(INSTRUCTIONS FOR THE TASK) Look below for the line with "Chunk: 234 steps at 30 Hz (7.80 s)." and the line with "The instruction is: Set"; repeat exactly those two lines and all lines between them, but no pictures.

(SUPPLIED MATERIAL)
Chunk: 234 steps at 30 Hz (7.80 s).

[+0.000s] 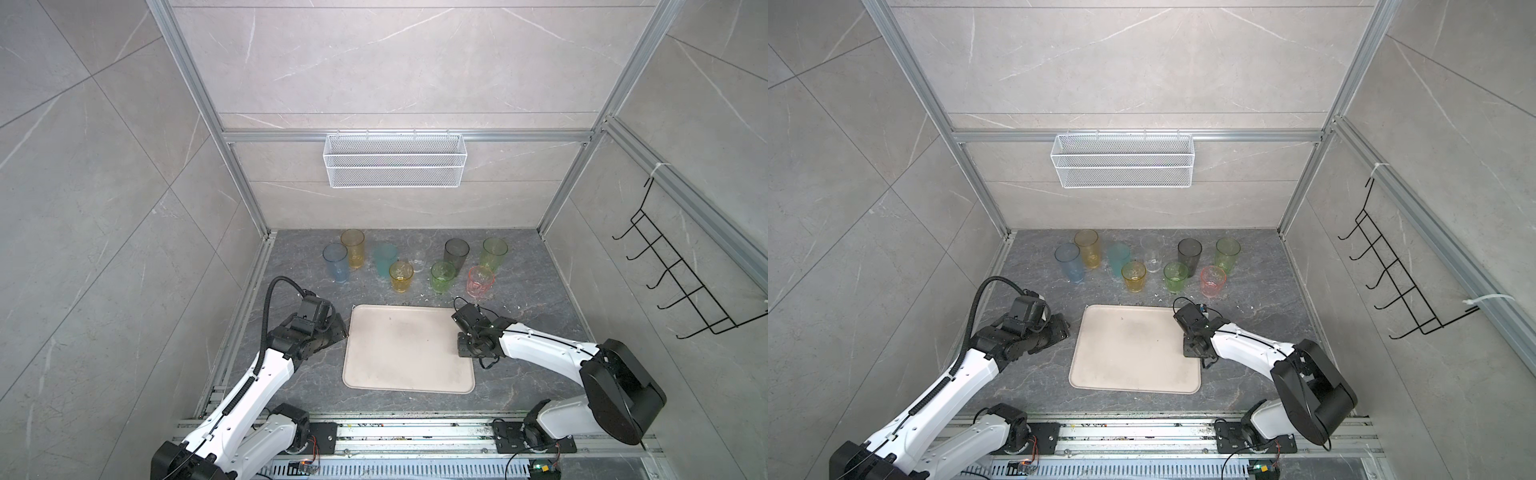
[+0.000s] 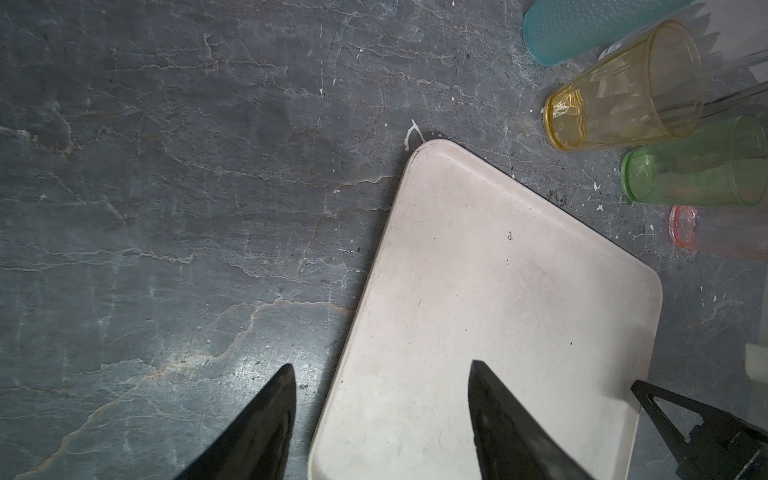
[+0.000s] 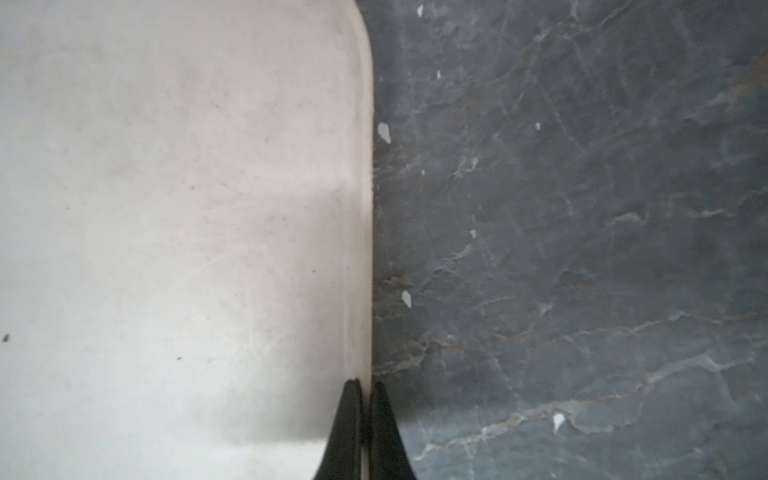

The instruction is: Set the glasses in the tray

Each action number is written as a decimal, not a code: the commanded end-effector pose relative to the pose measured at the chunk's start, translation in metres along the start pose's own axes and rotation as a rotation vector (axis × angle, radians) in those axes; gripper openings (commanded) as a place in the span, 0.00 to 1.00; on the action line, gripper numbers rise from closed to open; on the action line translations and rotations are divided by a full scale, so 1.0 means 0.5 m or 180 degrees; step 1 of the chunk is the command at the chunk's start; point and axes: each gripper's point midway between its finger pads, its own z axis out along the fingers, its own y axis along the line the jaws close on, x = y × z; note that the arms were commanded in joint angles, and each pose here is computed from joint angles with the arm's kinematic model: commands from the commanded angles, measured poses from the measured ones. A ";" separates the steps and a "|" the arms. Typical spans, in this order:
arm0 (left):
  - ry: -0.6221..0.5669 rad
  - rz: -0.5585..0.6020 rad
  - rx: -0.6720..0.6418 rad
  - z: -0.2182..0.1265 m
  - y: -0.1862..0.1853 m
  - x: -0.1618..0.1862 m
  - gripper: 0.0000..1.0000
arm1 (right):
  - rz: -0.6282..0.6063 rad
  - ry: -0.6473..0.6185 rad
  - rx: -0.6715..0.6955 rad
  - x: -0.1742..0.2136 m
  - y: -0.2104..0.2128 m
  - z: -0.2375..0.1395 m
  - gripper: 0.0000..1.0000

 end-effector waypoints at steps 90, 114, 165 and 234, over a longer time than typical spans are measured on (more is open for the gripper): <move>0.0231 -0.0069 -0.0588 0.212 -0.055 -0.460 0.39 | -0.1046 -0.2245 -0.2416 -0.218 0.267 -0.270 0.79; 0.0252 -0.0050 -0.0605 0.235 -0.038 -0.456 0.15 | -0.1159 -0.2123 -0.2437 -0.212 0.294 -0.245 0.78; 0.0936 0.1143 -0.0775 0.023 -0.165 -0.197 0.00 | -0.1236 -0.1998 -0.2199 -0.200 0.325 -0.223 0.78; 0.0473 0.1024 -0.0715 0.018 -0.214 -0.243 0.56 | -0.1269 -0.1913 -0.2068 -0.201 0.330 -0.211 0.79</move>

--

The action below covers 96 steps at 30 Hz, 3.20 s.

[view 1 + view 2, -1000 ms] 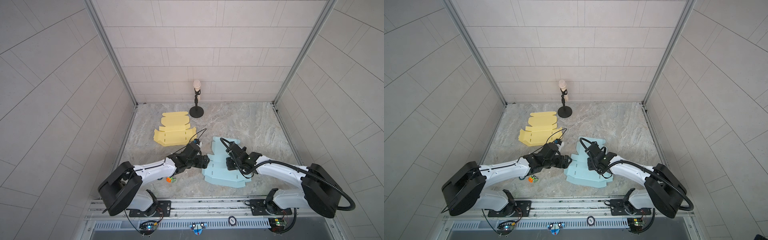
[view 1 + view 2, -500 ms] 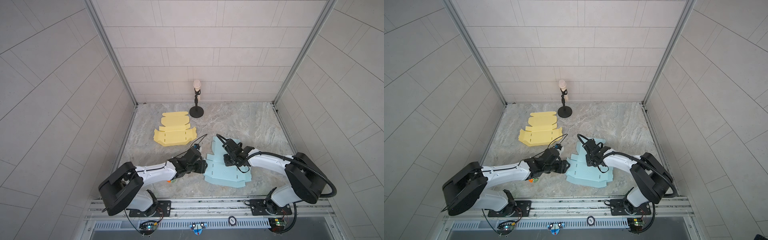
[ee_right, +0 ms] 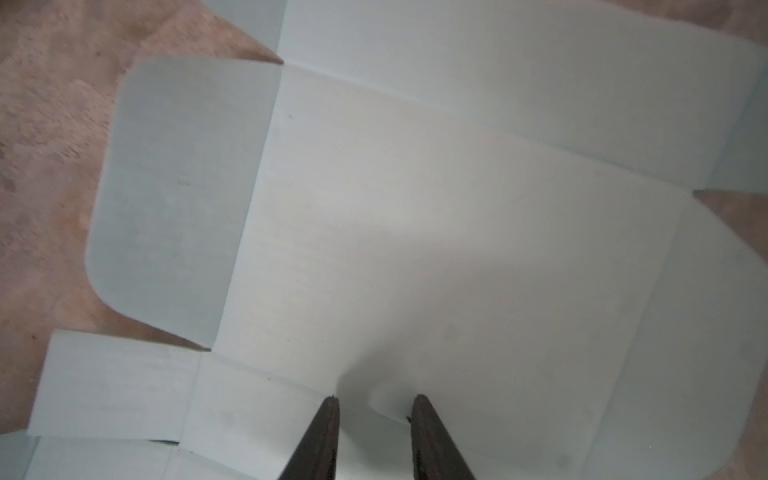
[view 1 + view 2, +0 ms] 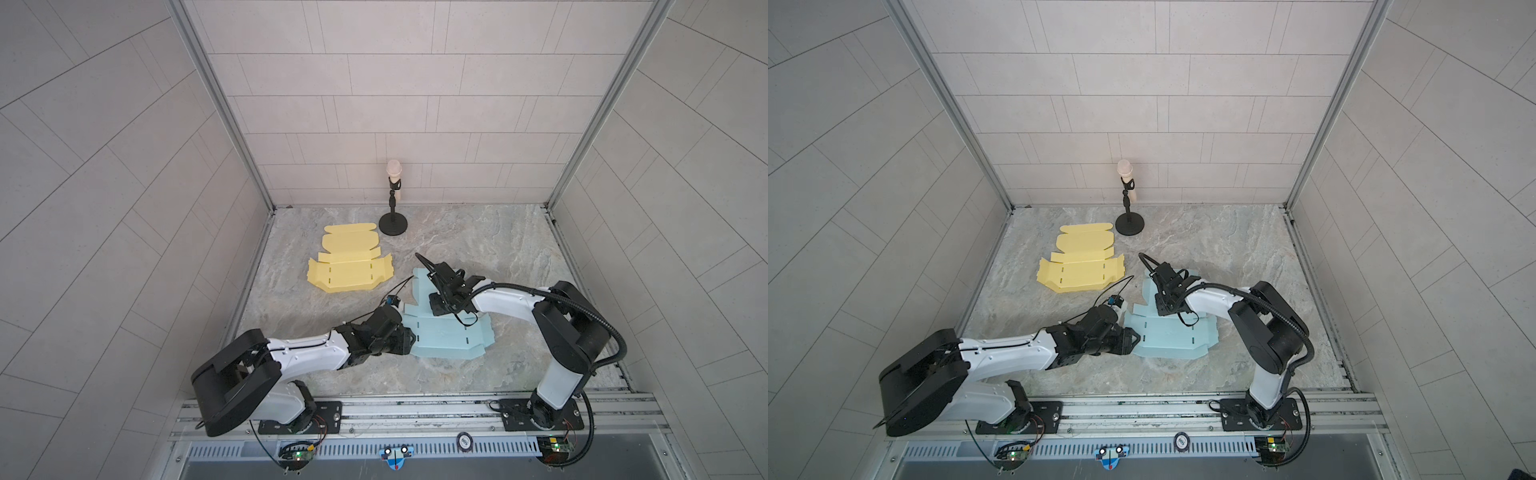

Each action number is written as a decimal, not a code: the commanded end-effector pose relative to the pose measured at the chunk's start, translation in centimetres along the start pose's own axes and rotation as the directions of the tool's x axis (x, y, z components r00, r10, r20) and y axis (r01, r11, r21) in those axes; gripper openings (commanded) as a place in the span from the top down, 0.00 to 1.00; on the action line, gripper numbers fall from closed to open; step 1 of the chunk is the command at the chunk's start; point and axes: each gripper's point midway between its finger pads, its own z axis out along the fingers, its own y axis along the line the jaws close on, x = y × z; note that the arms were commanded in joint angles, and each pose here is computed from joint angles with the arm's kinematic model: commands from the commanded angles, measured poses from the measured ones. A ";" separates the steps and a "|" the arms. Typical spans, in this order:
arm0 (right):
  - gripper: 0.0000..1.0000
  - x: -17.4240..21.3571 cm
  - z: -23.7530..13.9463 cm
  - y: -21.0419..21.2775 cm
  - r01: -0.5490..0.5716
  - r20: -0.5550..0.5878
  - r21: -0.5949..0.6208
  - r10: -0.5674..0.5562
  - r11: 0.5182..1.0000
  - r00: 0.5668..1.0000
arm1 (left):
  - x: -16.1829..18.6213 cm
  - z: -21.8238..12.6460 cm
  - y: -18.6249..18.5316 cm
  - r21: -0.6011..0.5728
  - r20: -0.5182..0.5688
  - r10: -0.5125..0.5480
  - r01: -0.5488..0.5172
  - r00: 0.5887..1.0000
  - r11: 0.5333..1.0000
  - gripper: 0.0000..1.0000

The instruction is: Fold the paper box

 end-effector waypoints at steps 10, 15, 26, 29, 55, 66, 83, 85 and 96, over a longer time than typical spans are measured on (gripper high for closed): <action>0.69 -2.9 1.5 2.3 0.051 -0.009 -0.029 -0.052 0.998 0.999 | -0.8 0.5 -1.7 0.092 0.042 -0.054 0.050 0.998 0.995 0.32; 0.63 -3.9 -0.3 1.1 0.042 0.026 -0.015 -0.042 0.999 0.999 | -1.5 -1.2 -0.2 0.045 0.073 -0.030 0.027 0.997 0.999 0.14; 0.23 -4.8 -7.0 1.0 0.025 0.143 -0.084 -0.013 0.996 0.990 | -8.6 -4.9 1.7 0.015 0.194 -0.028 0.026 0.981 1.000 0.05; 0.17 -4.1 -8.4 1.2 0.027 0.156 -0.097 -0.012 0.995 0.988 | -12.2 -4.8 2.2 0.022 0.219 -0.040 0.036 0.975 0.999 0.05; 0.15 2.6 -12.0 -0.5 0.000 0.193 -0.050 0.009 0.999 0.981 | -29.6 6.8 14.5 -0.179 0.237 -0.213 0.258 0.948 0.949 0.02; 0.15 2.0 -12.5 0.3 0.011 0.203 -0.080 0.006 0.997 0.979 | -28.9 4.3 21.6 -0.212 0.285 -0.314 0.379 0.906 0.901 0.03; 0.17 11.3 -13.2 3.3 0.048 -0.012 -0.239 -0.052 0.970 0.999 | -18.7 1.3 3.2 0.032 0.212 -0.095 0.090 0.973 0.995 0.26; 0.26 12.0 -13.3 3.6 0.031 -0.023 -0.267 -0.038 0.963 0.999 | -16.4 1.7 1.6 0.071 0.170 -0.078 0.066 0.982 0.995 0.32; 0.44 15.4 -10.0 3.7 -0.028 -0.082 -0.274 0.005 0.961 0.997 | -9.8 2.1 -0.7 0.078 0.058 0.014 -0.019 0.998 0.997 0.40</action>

(WORKED SOLUTION)
Chunk: 234 steps at 30 Hz (7.80 s).

[+0.000s] 
[+0.000s] 
[+0.000s] 

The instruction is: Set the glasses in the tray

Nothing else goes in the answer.